> _Your assignment_: If a line below contains "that", add it to your tally, then answer with the tally alone.

> _Information shown_:
______________________________

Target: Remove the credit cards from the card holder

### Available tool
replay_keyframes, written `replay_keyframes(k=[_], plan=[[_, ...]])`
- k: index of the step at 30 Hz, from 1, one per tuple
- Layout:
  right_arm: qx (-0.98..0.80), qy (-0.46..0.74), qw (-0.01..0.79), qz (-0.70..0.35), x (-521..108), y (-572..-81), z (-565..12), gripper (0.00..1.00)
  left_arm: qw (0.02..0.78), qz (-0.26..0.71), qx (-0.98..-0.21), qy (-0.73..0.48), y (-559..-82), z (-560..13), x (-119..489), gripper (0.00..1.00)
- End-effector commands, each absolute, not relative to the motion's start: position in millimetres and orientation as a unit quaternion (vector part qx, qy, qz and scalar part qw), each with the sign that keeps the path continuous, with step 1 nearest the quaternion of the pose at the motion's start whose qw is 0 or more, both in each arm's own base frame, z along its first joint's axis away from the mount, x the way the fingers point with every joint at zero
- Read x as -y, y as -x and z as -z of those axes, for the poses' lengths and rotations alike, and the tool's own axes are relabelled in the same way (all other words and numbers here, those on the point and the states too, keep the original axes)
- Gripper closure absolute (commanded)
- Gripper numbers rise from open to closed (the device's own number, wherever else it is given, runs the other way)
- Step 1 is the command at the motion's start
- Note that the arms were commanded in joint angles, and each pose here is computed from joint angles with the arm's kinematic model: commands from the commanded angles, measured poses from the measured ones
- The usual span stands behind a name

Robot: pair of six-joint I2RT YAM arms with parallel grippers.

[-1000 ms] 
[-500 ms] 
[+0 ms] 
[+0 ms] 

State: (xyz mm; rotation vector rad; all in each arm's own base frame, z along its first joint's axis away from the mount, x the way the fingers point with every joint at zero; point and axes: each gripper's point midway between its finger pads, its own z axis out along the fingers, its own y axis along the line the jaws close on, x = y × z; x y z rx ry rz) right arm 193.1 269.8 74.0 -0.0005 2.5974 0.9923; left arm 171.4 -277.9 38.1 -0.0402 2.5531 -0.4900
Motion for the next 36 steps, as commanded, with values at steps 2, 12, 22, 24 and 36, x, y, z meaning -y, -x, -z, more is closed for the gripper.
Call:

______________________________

> _The answer_: 2